— How to complete this task —
From the material below, set down exactly the lines that run from the one containing "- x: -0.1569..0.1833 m" to the one containing "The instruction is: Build", minus the pictures.

Content starts

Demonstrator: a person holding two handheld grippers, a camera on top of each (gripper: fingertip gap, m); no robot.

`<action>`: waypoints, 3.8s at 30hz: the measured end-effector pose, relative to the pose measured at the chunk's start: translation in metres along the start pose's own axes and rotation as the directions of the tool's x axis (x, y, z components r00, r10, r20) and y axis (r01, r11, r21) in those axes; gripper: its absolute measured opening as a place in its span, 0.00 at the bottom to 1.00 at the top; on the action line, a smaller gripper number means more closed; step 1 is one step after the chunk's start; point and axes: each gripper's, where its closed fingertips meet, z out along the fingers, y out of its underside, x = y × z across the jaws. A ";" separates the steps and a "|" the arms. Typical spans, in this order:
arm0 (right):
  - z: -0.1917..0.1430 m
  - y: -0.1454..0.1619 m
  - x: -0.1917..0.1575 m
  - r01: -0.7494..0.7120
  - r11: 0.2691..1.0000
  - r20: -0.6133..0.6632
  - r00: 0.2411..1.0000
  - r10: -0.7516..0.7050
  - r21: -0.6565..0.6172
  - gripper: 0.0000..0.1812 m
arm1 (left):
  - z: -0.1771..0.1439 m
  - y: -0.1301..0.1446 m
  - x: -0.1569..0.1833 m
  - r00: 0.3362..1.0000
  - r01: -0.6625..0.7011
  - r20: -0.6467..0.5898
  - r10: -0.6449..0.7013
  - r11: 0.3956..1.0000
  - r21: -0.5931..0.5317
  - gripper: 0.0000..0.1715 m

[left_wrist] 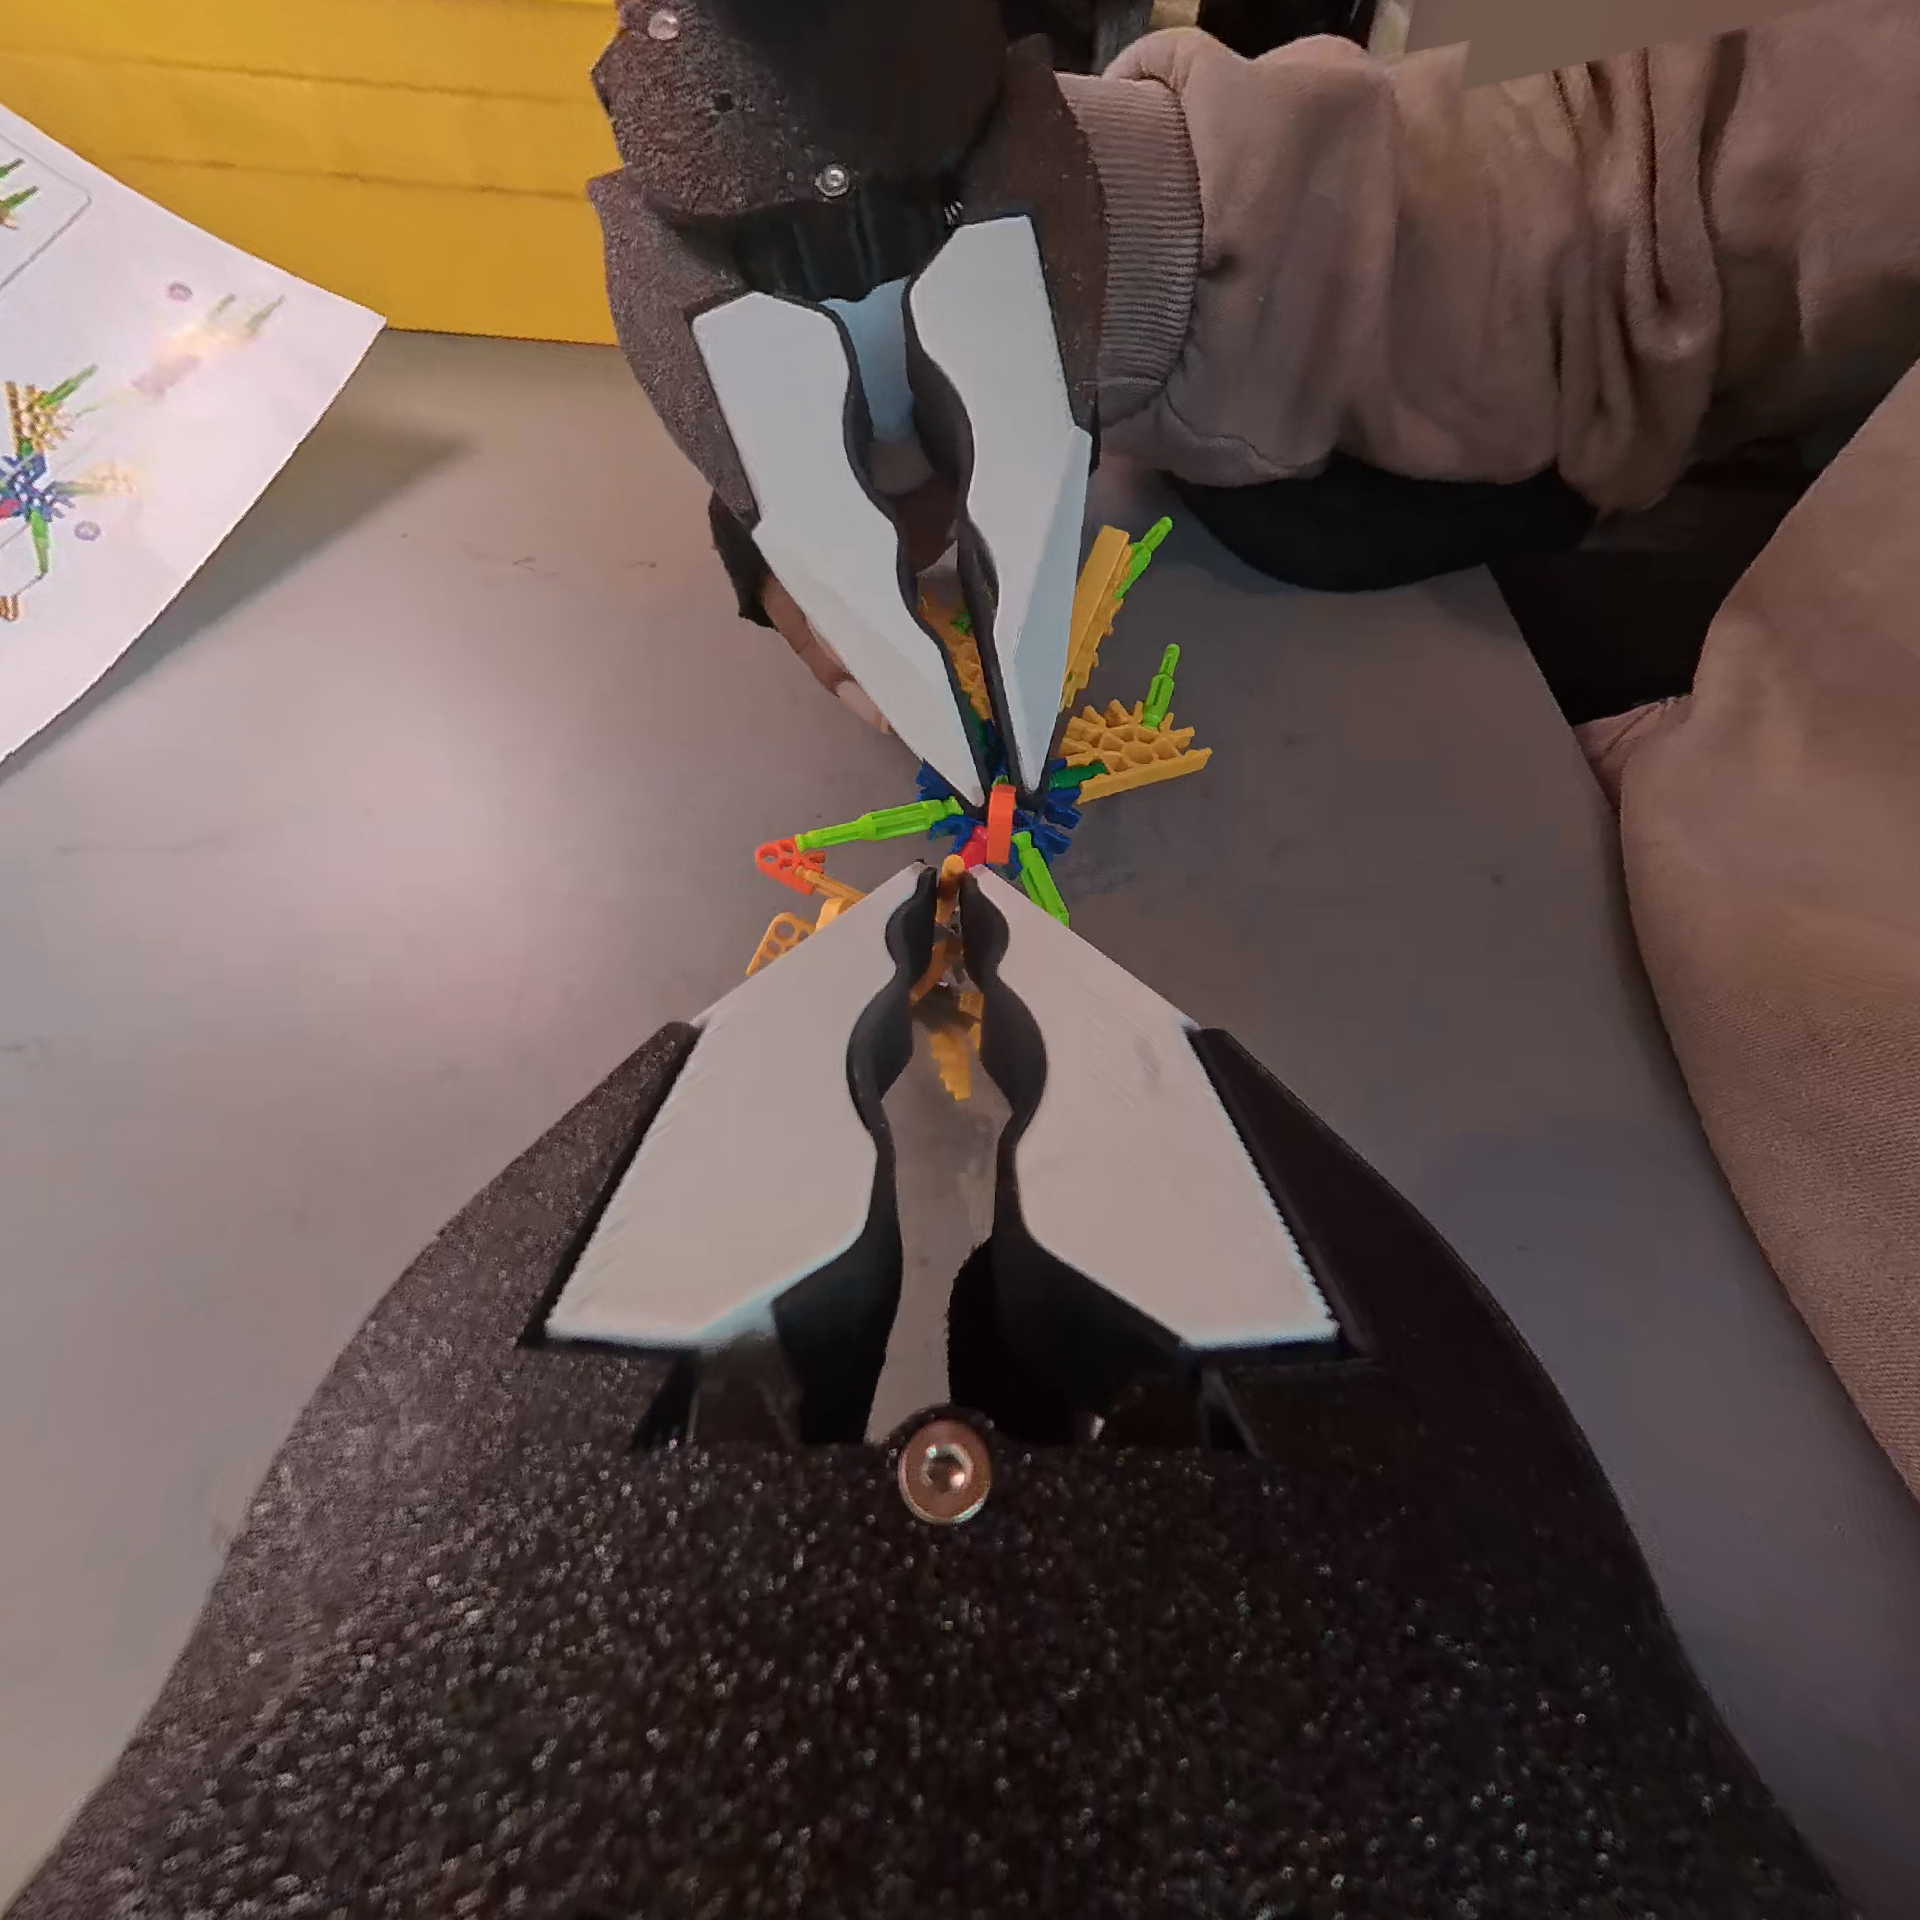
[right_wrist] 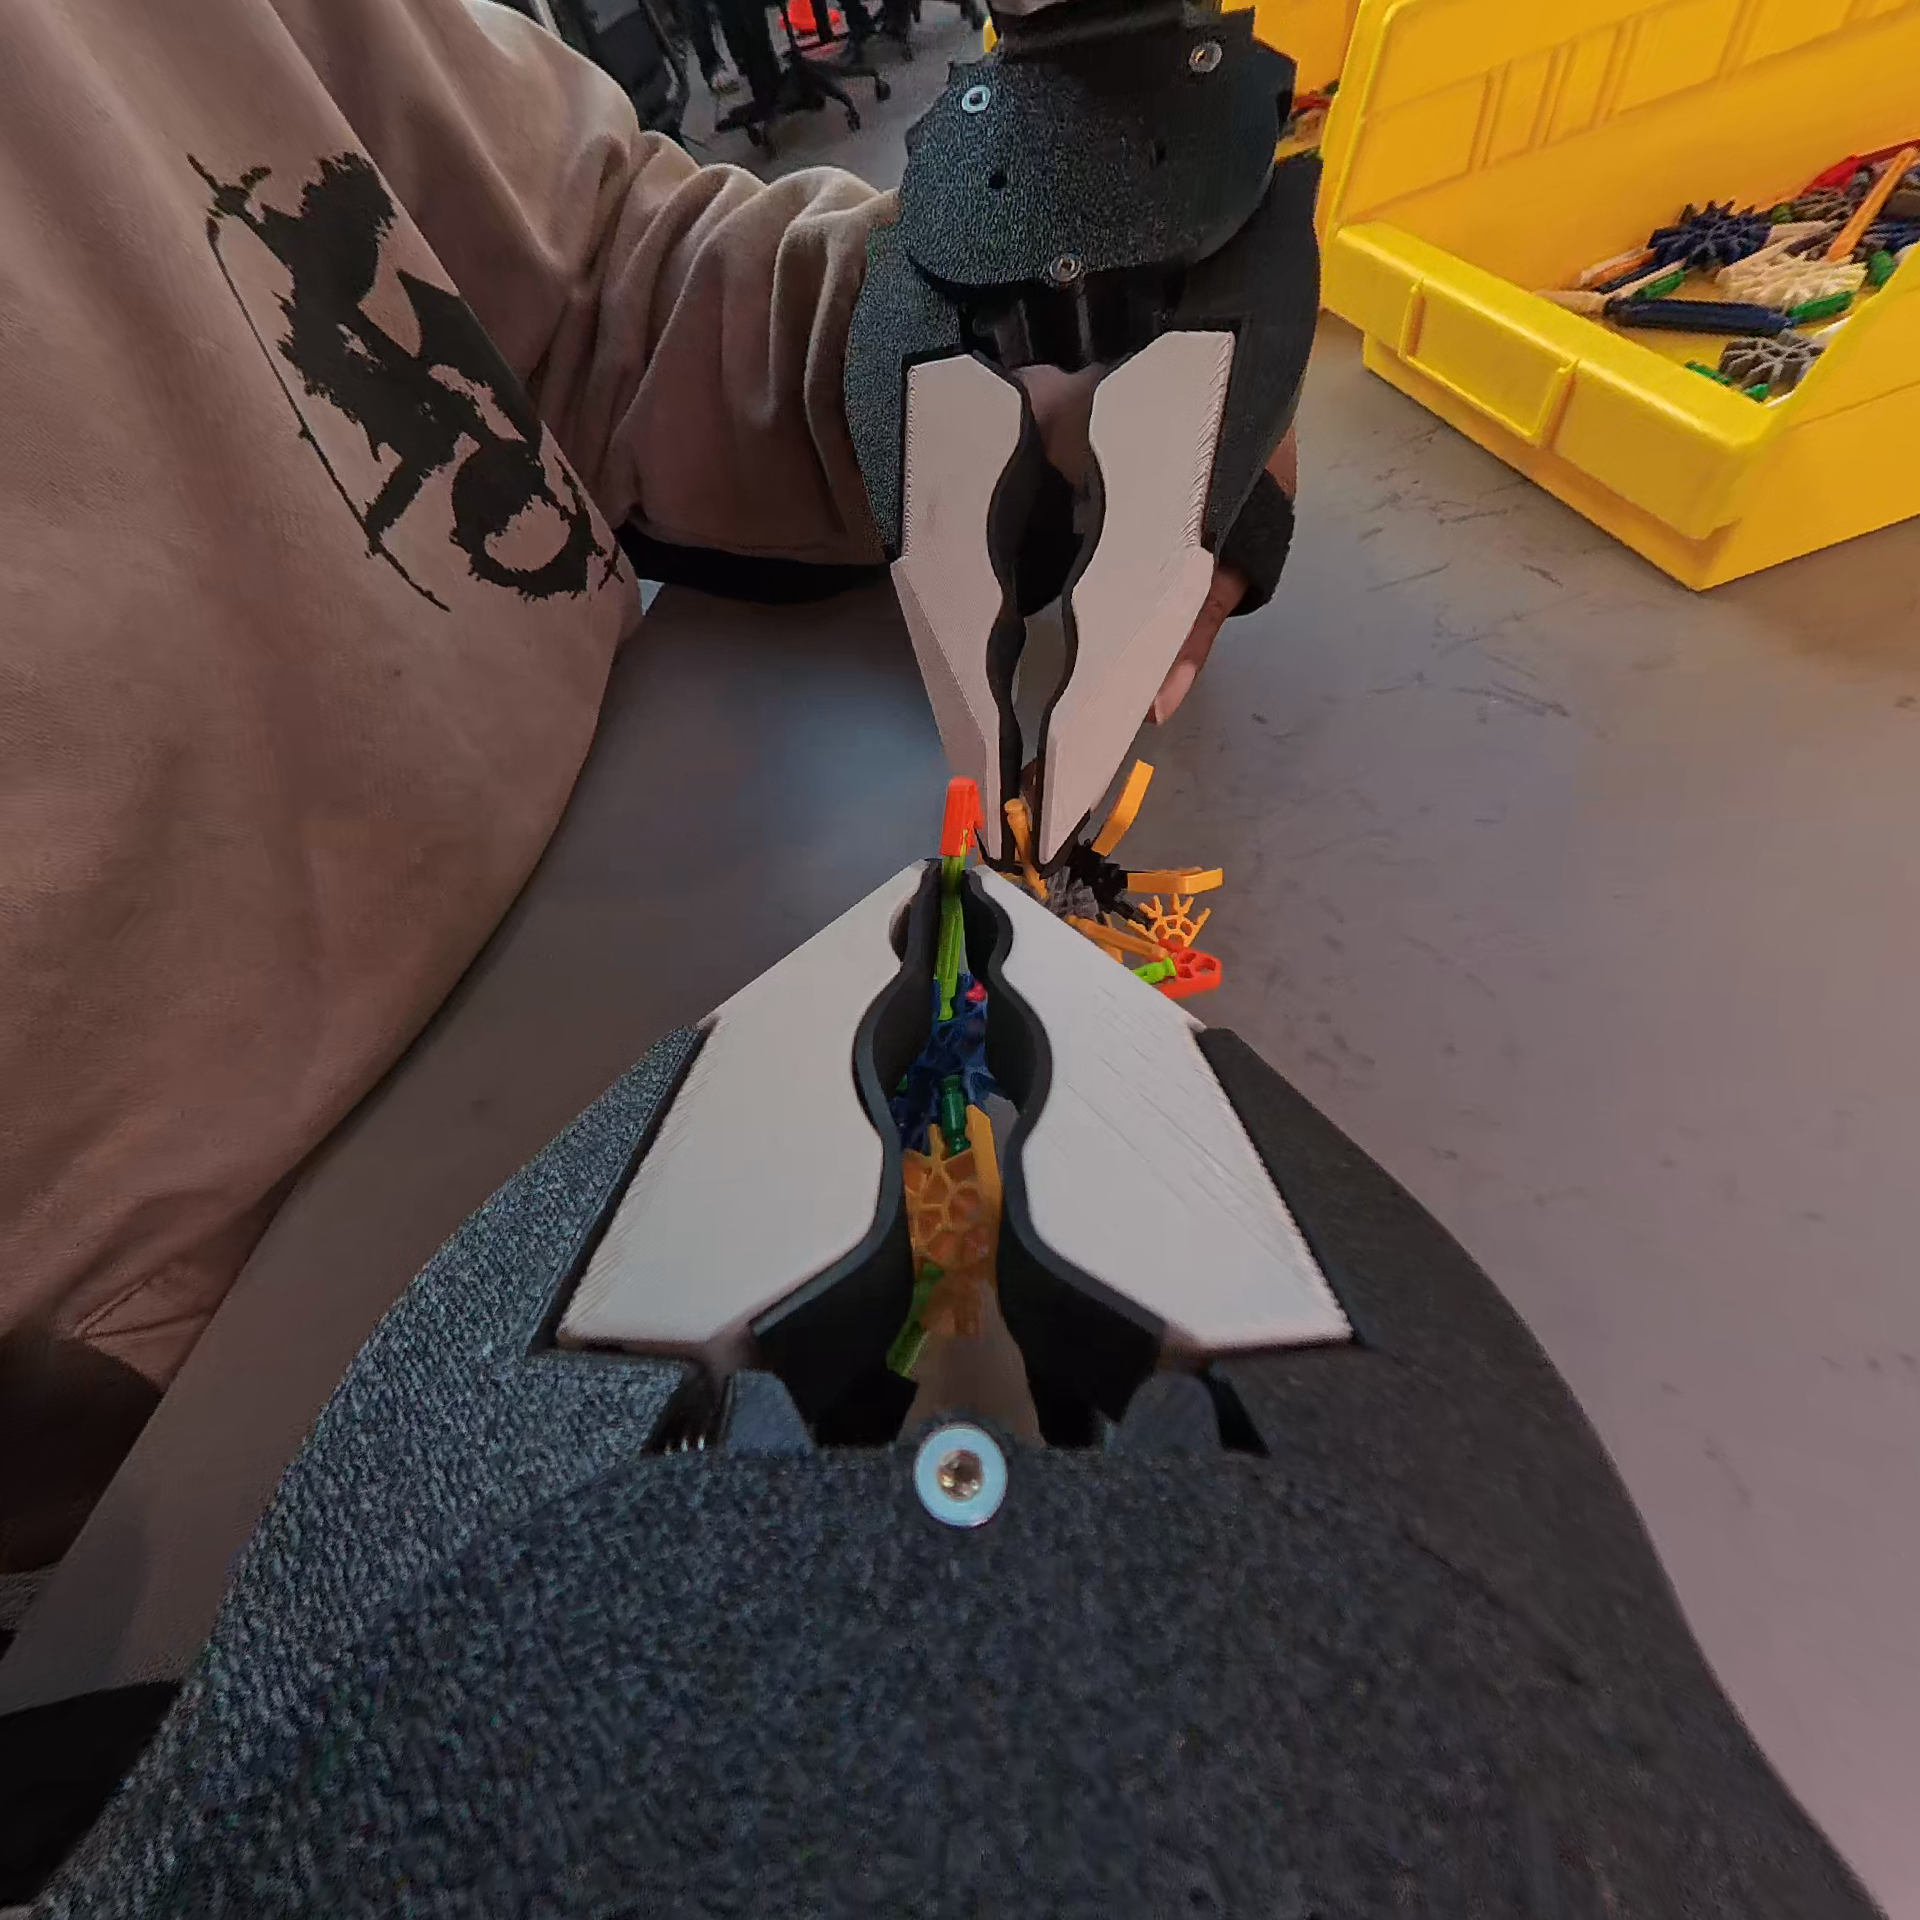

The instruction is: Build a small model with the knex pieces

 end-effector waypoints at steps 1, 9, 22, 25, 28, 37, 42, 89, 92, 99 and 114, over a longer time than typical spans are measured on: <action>0.000 -0.002 0.003 0.014 1.000 -0.031 0.999 -0.014 0.000 0.01 | 0.000 0.000 -0.003 0.999 0.033 0.005 -0.033 0.999 0.006 0.02; -0.001 -0.008 0.016 0.092 0.994 -0.191 0.976 -0.102 -0.062 0.01 | 0.002 -0.002 -0.013 0.981 0.190 0.019 -0.191 0.981 0.047 0.02; -0.007 -0.003 0.020 0.065 0.991 -0.228 0.969 -0.091 -0.118 0.02 | 0.001 -0.002 -0.009 0.979 0.204 -0.013 -0.204 0.977 0.061 0.02; -0.006 -0.005 0.024 0.070 0.988 -0.260 0.960 -0.104 -0.138 0.02 | 0.002 -0.002 -0.014 0.969 0.246 -0.002 -0.247 0.967 0.071 0.02; -0.006 -0.006 0.026 0.056 0.990 -0.264 0.960 -0.090 -0.132 0.02 | 0.002 -0.002 -0.017 0.960 0.281 -0.003 -0.281 0.957 0.079 0.02; -0.007 -0.005 0.029 -0.013 0.996 -0.242 0.970 -0.007 -0.083 0.02 | 0.001 -0.001 -0.016 0.945 0.327 -0.051 -0.324 0.940 0.099 0.03; -0.008 0.003 0.035 -0.115 0.988 -0.259 0.962 0.086 -0.100 0.02 | 0.004 0.004 -0.018 0.929 0.368 -0.063 -0.364 0.927 0.076 0.04; 0.000 0.005 0.044 -0.472 0.880 -0.133 0.870 0.474 0.051 0.01 | 0.009 0.006 -0.025 0.905 0.424 -0.001 -0.426 0.902 0.081 0.00; 0.001 0.005 0.043 -0.484 0.874 -0.135 0.865 0.484 0.038 0.03 | 0.010 0.005 -0.023 0.918 0.395 0.017 -0.397 0.916 0.073 0.01; 0.002 -0.002 0.041 -0.484 0.874 -0.118 0.866 0.486 0.052 0.02 | 0.005 0.003 -0.025 0.955 0.263 0.132 -0.267 0.964 0.045 0.00; 0.005 -0.008 0.048 -0.389 0.917 -0.152 0.904 0.399 0.093 0.00 | -0.006 0.000 -0.028 0.928 0.363 0.044 -0.369 0.926 0.105 0.06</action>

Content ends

— Answer to the problem —
  - x: -0.1569..0.1833 m
  - r00: 0.3362..1.0000
  - r01: -0.6625..0.7011
  - r20: -0.6467..0.5898
  - r10: -0.6449..0.7013
  - r11: 0.3956..1.0000
  - r21: -0.5931..0.5317
  - gripper: 0.0000..0.1715 m

[left_wrist] 
[right_wrist] 

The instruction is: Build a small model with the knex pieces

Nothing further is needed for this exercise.